Work instructions:
This exercise calls for the line with "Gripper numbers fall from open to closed", the line with "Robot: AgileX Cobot", and all lines between them in the material below, output exactly and with no other lines.

☆ ☆ ☆

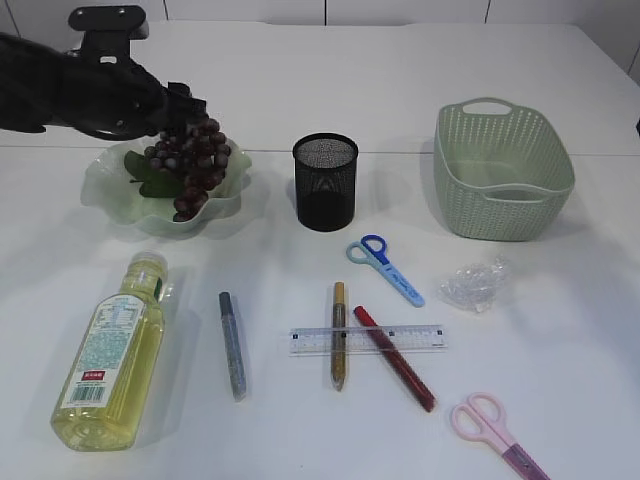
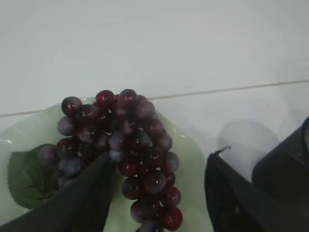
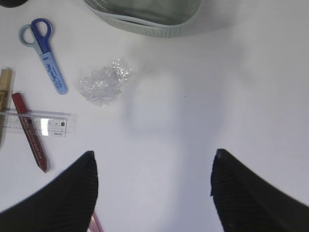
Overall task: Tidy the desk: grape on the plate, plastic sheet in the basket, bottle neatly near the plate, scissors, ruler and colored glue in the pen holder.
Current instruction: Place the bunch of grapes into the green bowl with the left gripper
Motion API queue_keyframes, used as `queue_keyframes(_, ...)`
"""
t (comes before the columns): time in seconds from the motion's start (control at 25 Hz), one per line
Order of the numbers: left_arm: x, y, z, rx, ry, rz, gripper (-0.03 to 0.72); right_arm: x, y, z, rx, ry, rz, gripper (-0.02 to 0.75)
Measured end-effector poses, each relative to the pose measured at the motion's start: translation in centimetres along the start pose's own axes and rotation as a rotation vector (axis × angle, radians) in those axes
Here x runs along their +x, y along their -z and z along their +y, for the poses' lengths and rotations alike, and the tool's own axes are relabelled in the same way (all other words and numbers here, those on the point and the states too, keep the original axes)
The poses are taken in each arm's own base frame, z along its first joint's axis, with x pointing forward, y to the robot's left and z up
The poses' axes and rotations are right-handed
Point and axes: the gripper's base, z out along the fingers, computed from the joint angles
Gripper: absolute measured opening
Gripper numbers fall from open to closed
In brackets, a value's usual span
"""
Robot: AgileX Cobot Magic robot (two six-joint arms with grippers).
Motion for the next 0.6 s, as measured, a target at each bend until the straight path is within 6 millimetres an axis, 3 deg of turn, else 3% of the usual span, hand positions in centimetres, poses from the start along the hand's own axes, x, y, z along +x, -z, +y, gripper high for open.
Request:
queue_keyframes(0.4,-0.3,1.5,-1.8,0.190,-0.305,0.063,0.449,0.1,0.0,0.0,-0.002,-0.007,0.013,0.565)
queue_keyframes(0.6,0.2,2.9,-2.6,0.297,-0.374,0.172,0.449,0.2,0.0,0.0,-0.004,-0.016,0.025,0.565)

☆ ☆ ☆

Solution to this problem:
Gripper numbers fall from open to closed
In brackets, a value's usual span
"""
Robot: AgileX Cobot Magic robot (two six-joint arms with grippers).

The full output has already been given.